De duurzame werkwijze van Verbo heeft er volgens Fontijn aan bijgedragen dat het bedrijf op het gebied van stuclopers al sinds jaren marktleider is in de Benelux. “We hebben voor iedere klus en ondergrond de juiste duurzame bescherming. Van een nieuwbouw of renovatieproject tot schilderklus of stucwerk.”
Voor zware en lichte klus
Verbo heeft verschillende stuclopers in het assortiment, waaronder de Stucloper Grijs/Grijs. Fontijn: “Die zorgt een optimale bescherming van vloeren en trappen en is waterafstotend, vochtbestendig en stootvast. Al 25 jaar worden vloeren & trappen veilig afgedekt door deze stuclopers. Veilig en eenvoudig in gebruik.”
De stuclopers van Verbo bieden voor iedere klus de gewenste bescherming van vloeren, wanden en trappen. Van het schilderen of behangen van een wand tot het beschermen van de trap en vloer tijdens een grote en intensieve verbouwing. En behalve van de A-merk kwaliteit van Verbo profiteren de gebruikers ook van de slimme functionaliteiten die de verschillende stuclopers hebben. Zoals een reflecterende witte toplaag, die zorgt voor optimale lichtreflectie tijdens schilderwerkzaamheden. Of een waterbestendige toplaag die de vloer volledig beschermt tegen water, verf of andere vloeistoffen.
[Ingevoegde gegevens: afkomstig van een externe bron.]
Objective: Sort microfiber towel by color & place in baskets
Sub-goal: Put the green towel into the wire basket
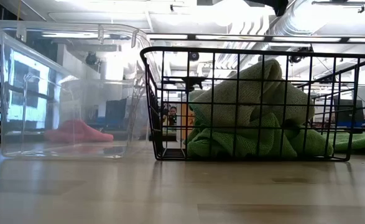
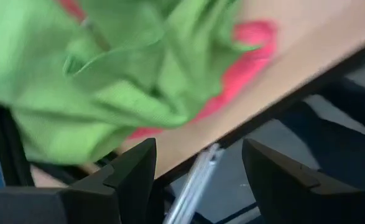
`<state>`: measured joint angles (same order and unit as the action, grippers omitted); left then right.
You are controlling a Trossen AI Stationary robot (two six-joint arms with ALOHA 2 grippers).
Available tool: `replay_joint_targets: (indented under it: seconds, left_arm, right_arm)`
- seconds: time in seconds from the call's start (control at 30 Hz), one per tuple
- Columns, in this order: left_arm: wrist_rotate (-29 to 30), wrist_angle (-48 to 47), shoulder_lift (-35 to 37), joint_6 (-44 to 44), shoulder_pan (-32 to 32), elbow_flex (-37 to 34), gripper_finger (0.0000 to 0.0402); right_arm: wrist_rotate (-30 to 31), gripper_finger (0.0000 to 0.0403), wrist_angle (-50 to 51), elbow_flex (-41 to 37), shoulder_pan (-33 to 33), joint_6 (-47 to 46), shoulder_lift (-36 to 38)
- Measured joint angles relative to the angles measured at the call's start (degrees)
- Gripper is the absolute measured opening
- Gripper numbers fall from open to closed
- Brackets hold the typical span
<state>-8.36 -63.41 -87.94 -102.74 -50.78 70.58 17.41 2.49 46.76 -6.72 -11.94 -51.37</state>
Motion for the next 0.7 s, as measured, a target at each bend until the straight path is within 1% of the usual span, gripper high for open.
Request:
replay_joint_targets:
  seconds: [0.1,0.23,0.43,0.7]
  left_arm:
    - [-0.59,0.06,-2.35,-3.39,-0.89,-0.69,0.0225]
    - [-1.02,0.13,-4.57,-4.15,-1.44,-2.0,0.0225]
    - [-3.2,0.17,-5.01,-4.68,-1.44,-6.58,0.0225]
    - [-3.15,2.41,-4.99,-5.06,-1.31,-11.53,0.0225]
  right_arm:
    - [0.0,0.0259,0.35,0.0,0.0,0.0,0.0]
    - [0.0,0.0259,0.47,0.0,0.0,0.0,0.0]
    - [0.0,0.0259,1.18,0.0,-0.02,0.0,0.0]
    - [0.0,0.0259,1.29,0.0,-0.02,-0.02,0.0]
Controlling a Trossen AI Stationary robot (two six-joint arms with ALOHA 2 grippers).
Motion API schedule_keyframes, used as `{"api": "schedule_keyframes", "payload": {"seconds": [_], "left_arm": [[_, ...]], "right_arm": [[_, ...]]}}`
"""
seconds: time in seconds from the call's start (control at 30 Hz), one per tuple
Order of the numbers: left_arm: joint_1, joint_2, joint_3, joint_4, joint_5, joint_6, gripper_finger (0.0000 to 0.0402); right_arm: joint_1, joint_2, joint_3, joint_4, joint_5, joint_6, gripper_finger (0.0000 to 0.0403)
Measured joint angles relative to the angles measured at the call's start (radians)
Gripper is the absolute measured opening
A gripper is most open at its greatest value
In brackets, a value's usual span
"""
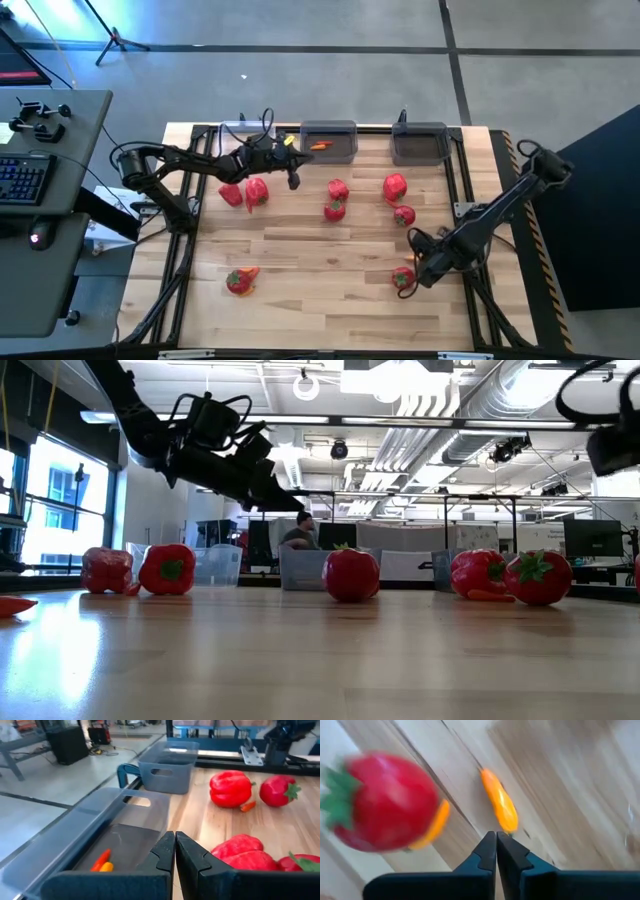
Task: Sort produce into baskets
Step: Put the yellow chili pepper into the left black bin
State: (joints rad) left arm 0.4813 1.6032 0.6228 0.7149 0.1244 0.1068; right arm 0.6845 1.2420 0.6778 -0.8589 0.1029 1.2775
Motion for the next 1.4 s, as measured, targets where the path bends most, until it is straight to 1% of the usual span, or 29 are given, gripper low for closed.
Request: {"api": "schedule_keyframes", "payload": {"seconds": [0.13,0.2,0.27,0.5,0.57,0.63,0.73,0.87,1.0,1.1,1.13,1.17,1.3,1.4], "left_arm": [[0.017,0.0,-0.039,0.056,0.0,-0.021,0.0],[0.018,0.0,-0.052,0.062,-0.001,-0.025,0.0],[0.018,0.0,-0.059,0.059,-0.001,-0.023,0.0],[0.018,0.0,-0.068,0.062,-0.001,-0.019,0.0],[0.018,0.0,-0.068,0.061,-0.001,-0.019,0.0],[0.018,0.0,-0.068,0.062,-0.001,-0.018,0.0],[0.018,0.0,-0.068,0.062,-0.001,-0.017,0.0],[0.018,0.0,-0.068,0.062,0.0,-0.017,0.0],[0.018,0.0,-0.068,0.062,0.0,-0.017,0.0],[0.018,0.0,-0.068,0.061,0.0,-0.017,0.0],[0.018,0.0,-0.068,0.061,0.0,-0.017,0.0],[0.018,0.0,-0.068,0.061,0.0,-0.017,0.0],[0.024,0.0,-0.068,0.059,0.0,-0.041,0.0],[0.031,0.0,-0.068,0.059,0.0,-0.051,0.0]], "right_arm": [[-0.036,-0.004,0.001,0.01,-0.004,-0.026,0.0012],[-0.049,0.005,-0.002,0.011,-0.006,-0.052,0.0024],[-0.057,0.018,-0.005,0.009,-0.01,-0.093,0.0043],[-0.093,0.087,-0.005,0.023,0.002,-0.212,0.013],[-0.102,0.114,-0.005,0.032,0.003,-0.248,0.0143],[-0.109,0.143,-0.005,0.046,0.006,-0.279,0.0148],[-0.116,0.189,-0.005,0.053,0.004,-0.302,0.0142],[-0.124,0.224,-0.002,0.06,-0.02,-0.318,0.0114],[-0.136,0.215,-0.004,0.064,-0.043,-0.343,0.0065],[-0.158,0.18,-0.007,0.054,-0.049,-0.349,0.002],[-0.168,0.164,-0.007,0.055,-0.048,-0.356,0.0011],[-0.178,0.149,-0.007,0.062,-0.047,-0.362,0.0007],[-0.234,0.082,-0.007,0.07,-0.005,-0.363,0.0016],[-0.291,0.043,-0.007,0.133,0.04,-0.403,0.0011]]}}
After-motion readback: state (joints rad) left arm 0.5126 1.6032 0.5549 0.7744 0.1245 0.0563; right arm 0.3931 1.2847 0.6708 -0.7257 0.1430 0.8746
Fontijn: “Alles is ontwikkeld vanuit de behoefte van de gebruikers.”
Perfect Cover
Naast de stuclopers biedt Verbo met Perfect Cover een serie handige zelfklevende afdekvliezen. “Perfect Cover beschermt niet alleen, het is snel te leggen omdat het een zelfklevende onderlaag heeft. Je hoeft dus geen tape meer te gebruiken. Met Perfect Cover voorkom je herstelwerkzaamheden aan de ondergrond en bespaar je dus tijd en geld”, zegt Fontijn.
De verschillende Perfect Cover-varianten zijn makkelijk herbruikbaar en dat maakt ze voor de gebruiker nog voordeliger. “Bovendien zorg je met de zelfklevende afdekvliezen als professional, maar ook als consument, snel voor een veilige plek om te werken. Daar hechten we als producent erg veel waarde aan.”
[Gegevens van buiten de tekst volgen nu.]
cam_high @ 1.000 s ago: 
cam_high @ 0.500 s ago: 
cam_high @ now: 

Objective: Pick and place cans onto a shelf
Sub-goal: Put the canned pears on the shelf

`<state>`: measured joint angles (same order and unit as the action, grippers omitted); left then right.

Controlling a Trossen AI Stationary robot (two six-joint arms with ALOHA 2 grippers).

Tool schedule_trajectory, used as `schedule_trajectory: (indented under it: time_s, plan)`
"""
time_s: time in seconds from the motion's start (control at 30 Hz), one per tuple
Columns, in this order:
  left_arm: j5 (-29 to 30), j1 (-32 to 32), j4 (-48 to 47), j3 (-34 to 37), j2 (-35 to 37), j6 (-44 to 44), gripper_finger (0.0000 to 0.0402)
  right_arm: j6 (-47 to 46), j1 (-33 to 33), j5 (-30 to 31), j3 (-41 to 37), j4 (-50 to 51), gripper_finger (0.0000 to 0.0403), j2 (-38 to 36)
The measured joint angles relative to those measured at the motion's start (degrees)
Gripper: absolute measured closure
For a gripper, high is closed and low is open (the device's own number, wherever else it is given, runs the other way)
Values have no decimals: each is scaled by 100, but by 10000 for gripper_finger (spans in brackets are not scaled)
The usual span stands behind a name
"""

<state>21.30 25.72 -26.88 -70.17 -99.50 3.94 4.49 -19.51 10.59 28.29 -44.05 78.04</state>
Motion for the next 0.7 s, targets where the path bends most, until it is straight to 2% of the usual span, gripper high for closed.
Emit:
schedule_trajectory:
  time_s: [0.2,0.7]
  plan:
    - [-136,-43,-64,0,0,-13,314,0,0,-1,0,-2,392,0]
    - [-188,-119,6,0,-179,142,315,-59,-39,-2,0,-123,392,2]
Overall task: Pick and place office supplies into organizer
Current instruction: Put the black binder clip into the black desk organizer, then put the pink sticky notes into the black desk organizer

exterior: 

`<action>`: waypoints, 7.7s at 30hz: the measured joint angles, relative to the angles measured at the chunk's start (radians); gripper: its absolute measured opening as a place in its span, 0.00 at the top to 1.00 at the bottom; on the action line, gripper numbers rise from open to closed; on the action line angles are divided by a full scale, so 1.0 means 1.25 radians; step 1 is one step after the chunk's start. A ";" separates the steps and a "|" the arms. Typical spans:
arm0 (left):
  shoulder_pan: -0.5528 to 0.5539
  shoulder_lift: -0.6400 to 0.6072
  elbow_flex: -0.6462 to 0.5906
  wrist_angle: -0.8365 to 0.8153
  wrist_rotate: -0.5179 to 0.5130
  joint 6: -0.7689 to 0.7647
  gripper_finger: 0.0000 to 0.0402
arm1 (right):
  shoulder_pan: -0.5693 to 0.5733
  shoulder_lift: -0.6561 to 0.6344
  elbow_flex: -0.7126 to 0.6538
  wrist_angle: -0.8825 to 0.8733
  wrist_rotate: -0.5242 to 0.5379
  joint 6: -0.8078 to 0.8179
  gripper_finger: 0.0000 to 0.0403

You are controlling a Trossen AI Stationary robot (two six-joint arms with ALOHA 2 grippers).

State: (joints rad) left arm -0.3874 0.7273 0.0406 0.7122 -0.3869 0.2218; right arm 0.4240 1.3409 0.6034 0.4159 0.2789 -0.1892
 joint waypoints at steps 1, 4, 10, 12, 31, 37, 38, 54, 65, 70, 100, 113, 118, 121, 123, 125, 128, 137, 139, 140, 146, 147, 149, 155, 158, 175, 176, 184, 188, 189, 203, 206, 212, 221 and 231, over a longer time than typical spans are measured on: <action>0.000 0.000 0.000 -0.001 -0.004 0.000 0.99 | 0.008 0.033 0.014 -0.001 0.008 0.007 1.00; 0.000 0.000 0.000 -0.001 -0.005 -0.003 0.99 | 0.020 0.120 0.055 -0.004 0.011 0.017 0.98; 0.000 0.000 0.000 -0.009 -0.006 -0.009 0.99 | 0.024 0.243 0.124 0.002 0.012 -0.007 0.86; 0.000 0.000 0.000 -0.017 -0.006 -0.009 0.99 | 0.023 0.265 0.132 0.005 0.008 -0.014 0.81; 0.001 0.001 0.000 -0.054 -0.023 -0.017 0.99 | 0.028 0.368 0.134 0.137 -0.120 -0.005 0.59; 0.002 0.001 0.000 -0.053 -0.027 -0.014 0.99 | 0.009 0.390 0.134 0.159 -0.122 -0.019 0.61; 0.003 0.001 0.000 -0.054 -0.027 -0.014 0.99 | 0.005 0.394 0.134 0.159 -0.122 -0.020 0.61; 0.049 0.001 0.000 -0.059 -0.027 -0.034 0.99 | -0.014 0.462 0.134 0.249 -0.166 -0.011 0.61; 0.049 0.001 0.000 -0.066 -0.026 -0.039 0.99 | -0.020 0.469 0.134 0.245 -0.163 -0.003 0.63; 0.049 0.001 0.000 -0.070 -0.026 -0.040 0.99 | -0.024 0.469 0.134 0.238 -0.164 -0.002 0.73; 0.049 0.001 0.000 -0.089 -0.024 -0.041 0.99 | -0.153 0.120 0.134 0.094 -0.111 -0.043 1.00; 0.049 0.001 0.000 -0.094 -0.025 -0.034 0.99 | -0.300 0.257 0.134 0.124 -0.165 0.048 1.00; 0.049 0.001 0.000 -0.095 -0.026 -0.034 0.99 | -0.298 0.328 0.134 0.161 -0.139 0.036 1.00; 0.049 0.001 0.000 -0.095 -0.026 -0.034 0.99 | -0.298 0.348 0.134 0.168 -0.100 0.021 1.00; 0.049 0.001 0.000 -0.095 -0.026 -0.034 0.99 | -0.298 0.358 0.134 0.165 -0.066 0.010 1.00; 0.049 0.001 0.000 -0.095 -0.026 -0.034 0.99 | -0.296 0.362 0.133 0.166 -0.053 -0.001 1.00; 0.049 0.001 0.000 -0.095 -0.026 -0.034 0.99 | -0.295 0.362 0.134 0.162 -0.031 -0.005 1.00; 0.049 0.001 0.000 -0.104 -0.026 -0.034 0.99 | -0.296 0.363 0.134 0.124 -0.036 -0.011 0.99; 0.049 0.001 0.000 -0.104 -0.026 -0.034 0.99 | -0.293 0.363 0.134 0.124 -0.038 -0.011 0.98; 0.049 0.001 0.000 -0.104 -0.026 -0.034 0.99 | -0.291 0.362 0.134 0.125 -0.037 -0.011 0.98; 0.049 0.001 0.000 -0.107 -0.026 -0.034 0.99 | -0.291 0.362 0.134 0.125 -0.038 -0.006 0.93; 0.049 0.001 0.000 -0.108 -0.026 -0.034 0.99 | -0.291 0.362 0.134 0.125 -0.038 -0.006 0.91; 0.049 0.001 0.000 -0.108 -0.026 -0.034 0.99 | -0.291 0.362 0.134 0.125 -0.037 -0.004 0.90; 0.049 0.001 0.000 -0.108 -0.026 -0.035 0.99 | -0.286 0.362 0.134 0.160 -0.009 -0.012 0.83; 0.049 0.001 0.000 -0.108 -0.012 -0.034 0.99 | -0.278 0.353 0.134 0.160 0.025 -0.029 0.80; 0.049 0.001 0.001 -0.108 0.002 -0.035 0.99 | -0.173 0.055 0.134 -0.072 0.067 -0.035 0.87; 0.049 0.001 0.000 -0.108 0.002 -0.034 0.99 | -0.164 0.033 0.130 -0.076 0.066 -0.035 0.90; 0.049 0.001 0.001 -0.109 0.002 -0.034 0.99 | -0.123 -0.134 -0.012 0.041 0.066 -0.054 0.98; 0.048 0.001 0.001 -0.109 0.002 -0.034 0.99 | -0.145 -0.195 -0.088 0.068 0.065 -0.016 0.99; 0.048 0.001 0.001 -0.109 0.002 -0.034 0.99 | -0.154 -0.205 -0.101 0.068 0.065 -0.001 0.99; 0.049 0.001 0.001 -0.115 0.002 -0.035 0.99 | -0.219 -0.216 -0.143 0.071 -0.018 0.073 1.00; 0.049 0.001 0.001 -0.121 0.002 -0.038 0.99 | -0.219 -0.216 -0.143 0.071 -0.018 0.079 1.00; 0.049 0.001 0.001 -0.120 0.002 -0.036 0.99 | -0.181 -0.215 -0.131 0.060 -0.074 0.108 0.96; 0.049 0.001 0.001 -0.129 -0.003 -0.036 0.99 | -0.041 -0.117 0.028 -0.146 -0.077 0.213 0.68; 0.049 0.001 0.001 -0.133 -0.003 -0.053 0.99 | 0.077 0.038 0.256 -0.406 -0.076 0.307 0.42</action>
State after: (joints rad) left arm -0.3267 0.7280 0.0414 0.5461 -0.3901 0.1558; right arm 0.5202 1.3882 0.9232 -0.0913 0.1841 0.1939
Met het Perfect Cover-assortiment biedt Verbo voor ieder type vloer de juiste bescherming. “Van harde en gladde vloeren tot pas gelegde vloeren en van houten vloeren tot keramische tegels. Perfect Cover beschermt elke vloer.”
Duurzame ontwikkeling
Als circulaire producent heeft Verbo duurzaamheid hoog in het vaandel staan. “Niet alleen als het gaat om de grondstoffen voor de verschillende beschermingsproducten. Duurzaamheid zit ook in de eenvoudige en lichte verwerking van onze producten”, zegt Fontijn. “Wij innoveren ook met oog voor ergonomie.”
Met Perfect Cover Eco heeft Verbo als eerste een lichtgewicht afdekvlies op de markt gebracht. “Het biedt dezelfde kwaliteit als Perfect Cover Standaard, maar is gemaakt van minder grondstoffen. Daardoor is het lichtgewicht afdekvlies efficiënt te verwerken, te vervoeren en op te slaan. En daarmee minder schadelijk voor het milieu. Echt een duurzame toevoeging aan ons assortiment waarmee de gebruiker in twee opzichten kiest voor duurzame kwaliteit.”
Verbo Group
De Verbo Group is een circulair internationaal afvalverwerkend bedrijf met de hoofdvestiging in Tilburg. Met dochterondernemingen Verbo, Ppi, Ipt en Ipt Recycling is de onderneming in 20 landen actief en worden rest- en afvalstromen van papier- en kunststoffabrikanten duurzaam verwerkt en hergebruikt.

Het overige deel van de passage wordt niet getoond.